Полтора месяца спустя после кончины Юрия Визбора состоялся вечер его памяти. Потом были еще вечера — более многолюдные и более официальные, но я хочу вспомнить тот, первый.
Он проходил в Институте океанологии. Не знаю, почему был избран этот институт и этот зал. Но был некий не читаемый поверхностно смысл в выборе.
Моря шумели в песнях Визбора, моря раскачивали их ритм. Теплые и арктические, они внушали повадку своим покорителям и труженикам, которые столько раз входили на страницы визборовских репортажей, на пленку его фильмов.

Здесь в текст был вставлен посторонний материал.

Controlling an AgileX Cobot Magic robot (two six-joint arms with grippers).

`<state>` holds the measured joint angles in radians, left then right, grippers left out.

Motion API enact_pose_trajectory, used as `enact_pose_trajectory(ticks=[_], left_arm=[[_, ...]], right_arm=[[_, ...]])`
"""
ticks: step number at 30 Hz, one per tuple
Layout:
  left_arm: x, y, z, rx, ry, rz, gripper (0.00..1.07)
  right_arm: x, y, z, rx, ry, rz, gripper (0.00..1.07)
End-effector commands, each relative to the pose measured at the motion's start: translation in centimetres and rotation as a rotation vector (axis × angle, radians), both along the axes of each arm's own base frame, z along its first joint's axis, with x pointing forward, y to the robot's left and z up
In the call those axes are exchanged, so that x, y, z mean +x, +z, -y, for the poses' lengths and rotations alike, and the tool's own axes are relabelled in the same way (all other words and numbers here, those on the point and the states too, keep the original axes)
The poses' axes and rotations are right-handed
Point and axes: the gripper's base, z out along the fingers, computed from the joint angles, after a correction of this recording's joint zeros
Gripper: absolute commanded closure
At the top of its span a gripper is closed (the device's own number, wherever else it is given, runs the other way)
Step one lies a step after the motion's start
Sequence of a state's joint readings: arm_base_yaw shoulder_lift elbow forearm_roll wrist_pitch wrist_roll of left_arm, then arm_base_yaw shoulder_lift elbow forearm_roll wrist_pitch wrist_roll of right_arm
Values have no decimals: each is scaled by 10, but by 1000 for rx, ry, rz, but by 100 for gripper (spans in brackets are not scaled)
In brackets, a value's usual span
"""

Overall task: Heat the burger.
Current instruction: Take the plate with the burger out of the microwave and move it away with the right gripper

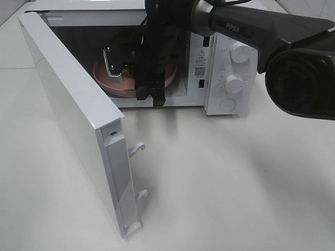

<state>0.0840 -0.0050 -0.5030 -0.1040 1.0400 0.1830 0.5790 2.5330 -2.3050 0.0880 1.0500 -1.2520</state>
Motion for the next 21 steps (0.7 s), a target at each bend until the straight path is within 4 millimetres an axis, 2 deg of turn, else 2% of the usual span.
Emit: enact_pose_trajectory(ticks=[1,9,21], left_arm=[[-2,-1,0,-2,5,20,6],[-2,-1,0,-2,5,20,6],[-2,-1,0,-2,5,20,6]], right_arm=[[-17,-1,0,-45,33,-83,107],[-27,1,12,-70,39,-40,107],[-38,14,22,-32,38,75,107]])
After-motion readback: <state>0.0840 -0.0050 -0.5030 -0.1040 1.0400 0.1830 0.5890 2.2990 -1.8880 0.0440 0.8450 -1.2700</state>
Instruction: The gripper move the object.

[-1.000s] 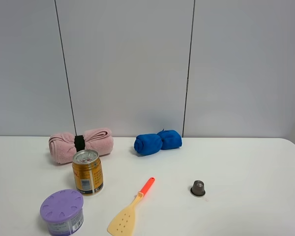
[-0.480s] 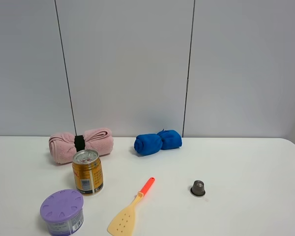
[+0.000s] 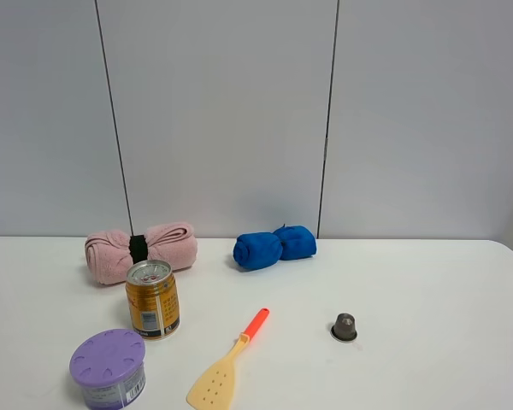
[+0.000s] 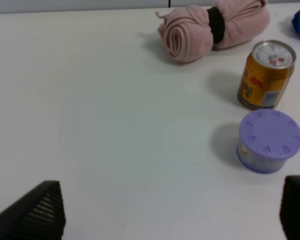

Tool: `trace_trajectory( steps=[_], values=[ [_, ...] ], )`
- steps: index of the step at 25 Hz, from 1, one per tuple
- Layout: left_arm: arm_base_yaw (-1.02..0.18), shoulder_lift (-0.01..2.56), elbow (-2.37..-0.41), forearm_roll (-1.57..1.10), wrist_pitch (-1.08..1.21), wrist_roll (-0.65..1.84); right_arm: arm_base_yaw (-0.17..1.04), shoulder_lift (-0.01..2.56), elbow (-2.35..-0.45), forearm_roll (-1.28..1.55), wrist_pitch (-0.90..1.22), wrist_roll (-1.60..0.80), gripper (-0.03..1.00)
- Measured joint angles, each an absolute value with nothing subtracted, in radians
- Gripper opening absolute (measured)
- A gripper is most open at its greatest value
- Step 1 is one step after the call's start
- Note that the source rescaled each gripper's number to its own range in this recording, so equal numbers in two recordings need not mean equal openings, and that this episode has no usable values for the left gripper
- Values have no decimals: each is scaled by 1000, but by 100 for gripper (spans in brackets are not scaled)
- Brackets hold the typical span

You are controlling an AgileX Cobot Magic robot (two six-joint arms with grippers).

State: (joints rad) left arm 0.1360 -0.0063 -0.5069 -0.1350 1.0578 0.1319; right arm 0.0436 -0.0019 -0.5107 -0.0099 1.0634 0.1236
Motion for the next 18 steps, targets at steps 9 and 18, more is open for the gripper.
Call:
trace_trajectory(
  steps=[9,18],
  values=[
    [136,-6,-507,-135,1058,132,44,-2,-509,111,1061,124,74],
    [136,-6,-507,-135,1058,132,44,-2,-509,111,1060,124,74]
  ],
)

Стихия была в нем. Стихия, не знающая прописей и барьеров. Волнами дыбились, накатывая друг на друга, сливаясь, сшибаясь, таланты самые различные. И даже когда волноломы редакционных или иных реалий вставали на пути наката, волновой этот накат не спадал, а лишь взрывался новой волной в радуге брызг.
Не о любом человеке хочется (да и можно!) писать в такой приподнятой манере. О Визборе необходимо. Хотя романтическая его сущность была земной. Земной и современной. Он был поистине бардом. Не бардом, коим сегодня считают себя те, кто просто сам пишет и исполняет свои песни. Он был бардом в высоком средневековом смысле, когда бард — воспеватель, воспеватель подвига и любви. Духа народа и души влюбленного.
Но он был бардом эпохи НТР (научно-технической революции). Зная досконально технократическую повадку времени, любя и ценя научный склад мышления эпохи, Визбор умел сообщать ему черты романтические. Не набрасывая на современность театральных плащей, не вручая ей картонные латы. Его романтика не была реанимированной тенью. Она не была и наивным путником-пешеходом с псевдоромантическим рюкзаком за плечами. (Как нелепо звучит бытующее утверждение о том, что суть визборовской романтики — это «а я еду за туманом и за запахом тайги»!)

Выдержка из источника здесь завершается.